In manual mode the robot follows the line until it reaches an intersection, detects its type, and asks the user which direction to turn
In automatic mode the robot waits to be told which “storage unit” it should go to, and then asks for directions again once it reaches its destination
Now rossen is going to explain how the blue tooth communication was implemented for the third track
Now that we've had a chance to see the robot in action, I'd like to summarize the phases of the project. Our first task of part 1 was to design a simple line following program using C++ and upload it to the robot. We became familiar with the M3PI library, coded the program, and ensured the robot performed correctly.
Next, we had to implement 90 degree turns and intersection detection functionality. We programmed intersection detection by stopping the robot when all five sensors detected black. To allow for 90 degree turns, we instructed one motor to move forward while simultaneously moving the other motor in reverse.
After we achieved this, we needed to optimize the speed and reverse turning capability. To do this, we mainly had to change the values of the speed by means of trial and error until we eventually reached the ideal speed.
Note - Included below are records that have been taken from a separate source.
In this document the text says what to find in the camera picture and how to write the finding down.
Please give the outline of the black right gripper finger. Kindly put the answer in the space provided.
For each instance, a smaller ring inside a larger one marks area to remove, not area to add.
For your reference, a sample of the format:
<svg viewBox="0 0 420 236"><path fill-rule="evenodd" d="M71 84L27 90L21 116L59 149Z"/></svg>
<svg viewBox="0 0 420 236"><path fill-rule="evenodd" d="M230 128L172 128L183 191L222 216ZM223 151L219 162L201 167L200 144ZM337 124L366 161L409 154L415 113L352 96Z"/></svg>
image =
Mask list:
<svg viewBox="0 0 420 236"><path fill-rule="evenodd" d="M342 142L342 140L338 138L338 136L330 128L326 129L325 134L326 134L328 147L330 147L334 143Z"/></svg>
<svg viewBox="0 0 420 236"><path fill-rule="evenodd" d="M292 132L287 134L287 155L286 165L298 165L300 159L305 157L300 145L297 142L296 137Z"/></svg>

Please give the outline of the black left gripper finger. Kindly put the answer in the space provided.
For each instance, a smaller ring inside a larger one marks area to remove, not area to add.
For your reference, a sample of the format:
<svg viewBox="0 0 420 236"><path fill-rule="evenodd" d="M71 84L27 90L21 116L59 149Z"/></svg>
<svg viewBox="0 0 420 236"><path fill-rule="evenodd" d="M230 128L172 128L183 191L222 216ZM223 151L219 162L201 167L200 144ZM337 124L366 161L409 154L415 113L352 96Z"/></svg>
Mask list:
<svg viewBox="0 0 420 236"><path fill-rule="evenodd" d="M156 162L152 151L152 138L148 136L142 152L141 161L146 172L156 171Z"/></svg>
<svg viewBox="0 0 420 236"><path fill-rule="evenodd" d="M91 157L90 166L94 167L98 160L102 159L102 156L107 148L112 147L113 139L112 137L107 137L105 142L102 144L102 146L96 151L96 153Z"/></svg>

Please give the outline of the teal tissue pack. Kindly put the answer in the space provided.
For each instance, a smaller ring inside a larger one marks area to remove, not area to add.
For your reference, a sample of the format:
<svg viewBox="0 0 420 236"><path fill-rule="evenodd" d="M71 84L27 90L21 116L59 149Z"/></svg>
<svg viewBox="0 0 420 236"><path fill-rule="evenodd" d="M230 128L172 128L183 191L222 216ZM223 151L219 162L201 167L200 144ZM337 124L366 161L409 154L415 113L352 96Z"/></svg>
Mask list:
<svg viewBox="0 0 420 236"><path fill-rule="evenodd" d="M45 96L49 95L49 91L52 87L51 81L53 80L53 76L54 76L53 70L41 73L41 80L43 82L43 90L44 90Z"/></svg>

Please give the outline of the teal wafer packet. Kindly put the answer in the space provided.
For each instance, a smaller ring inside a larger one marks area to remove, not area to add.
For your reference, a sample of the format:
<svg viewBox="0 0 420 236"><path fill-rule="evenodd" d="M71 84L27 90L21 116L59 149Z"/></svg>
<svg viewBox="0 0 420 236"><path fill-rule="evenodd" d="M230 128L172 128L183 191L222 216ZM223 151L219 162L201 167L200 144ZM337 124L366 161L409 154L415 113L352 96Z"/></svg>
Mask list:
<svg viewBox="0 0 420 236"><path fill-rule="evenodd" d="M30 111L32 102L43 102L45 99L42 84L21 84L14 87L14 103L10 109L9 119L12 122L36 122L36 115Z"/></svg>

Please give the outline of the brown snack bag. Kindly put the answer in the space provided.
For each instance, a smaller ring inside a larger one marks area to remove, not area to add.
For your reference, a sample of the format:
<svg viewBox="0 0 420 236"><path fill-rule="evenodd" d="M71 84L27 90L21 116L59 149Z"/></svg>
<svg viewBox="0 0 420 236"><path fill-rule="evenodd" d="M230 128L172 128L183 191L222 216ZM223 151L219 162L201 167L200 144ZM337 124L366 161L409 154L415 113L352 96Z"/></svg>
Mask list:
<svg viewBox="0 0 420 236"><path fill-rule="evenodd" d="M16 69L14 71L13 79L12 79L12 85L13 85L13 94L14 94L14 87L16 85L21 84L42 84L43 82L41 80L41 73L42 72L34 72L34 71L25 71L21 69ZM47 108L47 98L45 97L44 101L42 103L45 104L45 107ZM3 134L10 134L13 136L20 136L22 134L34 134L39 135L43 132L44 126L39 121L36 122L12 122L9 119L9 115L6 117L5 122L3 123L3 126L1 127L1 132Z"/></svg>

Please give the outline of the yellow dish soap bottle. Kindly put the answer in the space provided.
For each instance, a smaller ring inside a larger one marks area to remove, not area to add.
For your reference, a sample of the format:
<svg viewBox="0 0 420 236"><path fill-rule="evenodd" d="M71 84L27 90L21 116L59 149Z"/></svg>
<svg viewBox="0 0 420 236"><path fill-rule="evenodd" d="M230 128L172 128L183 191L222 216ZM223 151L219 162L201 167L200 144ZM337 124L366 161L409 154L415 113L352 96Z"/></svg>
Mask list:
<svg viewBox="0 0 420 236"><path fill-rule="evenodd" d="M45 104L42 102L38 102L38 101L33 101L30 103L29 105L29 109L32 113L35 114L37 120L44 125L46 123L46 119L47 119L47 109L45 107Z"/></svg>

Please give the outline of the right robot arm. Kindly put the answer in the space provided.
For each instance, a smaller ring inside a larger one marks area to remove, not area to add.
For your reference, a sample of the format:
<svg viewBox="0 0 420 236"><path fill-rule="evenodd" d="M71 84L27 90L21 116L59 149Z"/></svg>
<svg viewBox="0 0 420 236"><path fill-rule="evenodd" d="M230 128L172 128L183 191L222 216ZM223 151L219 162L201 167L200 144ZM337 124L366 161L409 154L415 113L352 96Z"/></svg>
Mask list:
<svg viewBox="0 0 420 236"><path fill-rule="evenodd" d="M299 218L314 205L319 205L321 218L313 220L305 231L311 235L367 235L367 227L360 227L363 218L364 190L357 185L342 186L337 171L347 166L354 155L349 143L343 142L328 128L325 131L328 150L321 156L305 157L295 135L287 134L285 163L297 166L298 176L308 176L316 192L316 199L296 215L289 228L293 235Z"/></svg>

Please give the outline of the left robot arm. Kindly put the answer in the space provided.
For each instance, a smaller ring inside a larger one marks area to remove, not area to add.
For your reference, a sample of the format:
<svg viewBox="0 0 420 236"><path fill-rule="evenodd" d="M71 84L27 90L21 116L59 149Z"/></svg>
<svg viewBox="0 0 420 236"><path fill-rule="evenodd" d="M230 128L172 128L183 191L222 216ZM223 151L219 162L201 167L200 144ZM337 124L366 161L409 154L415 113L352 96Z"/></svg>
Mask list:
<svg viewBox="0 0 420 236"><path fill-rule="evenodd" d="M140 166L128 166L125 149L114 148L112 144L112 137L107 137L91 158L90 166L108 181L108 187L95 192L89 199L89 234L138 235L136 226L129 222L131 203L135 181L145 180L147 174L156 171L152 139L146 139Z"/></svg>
Our last task of part 1 was to program and establish Bluetooth communication. In order to do this, we coded a small program in Python to communicate from the command terminal on the laptop to the Bluetooth device on the robot. We programmed the robot to wait for commands from the laptop.
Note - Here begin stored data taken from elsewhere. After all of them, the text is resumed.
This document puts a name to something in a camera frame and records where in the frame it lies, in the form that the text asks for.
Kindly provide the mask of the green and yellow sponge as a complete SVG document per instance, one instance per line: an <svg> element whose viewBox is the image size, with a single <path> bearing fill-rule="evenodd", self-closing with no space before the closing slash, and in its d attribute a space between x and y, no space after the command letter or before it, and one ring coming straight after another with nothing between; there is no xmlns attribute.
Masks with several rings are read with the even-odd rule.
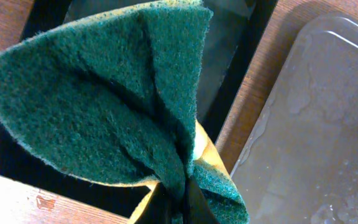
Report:
<svg viewBox="0 0 358 224"><path fill-rule="evenodd" d="M0 122L55 170L112 187L167 189L183 222L194 176L219 223L250 218L196 118L201 1L154 1L58 26L0 52Z"/></svg>

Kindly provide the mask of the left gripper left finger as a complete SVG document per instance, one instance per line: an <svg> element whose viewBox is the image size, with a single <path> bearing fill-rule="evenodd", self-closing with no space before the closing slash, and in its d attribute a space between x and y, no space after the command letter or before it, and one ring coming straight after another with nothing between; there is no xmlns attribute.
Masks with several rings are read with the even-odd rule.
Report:
<svg viewBox="0 0 358 224"><path fill-rule="evenodd" d="M172 200L163 184L158 183L135 224L171 224Z"/></svg>

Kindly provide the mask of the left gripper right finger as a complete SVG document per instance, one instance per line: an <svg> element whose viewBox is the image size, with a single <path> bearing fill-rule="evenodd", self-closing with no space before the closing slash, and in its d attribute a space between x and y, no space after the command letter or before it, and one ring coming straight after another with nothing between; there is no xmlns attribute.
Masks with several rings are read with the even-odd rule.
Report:
<svg viewBox="0 0 358 224"><path fill-rule="evenodd" d="M184 224L219 224L194 176L186 179L183 202Z"/></svg>
For the initial phase of part 2, we had to generate an ideal simulation of robot Extremum Seeking Controller operation. We used MATLAB to produce the sample model and coded the simulation while altering values via trial and error until an ideal model was reached.
After this was accomplished, we had to design a gradient following program. We converted the code and simulation modeled in MATLAB into C++. Using this basic model, the robot oscillated in the cosine-like motion we coded, while directing itself toward the darker gradient on the track.
The result of this was the robot turning too aggressively toward the gradient. To fix this, we had to optimize operation using simulation results. Again, we had to alter several numbers used in the seeking equation to achieve the more smooth behavior.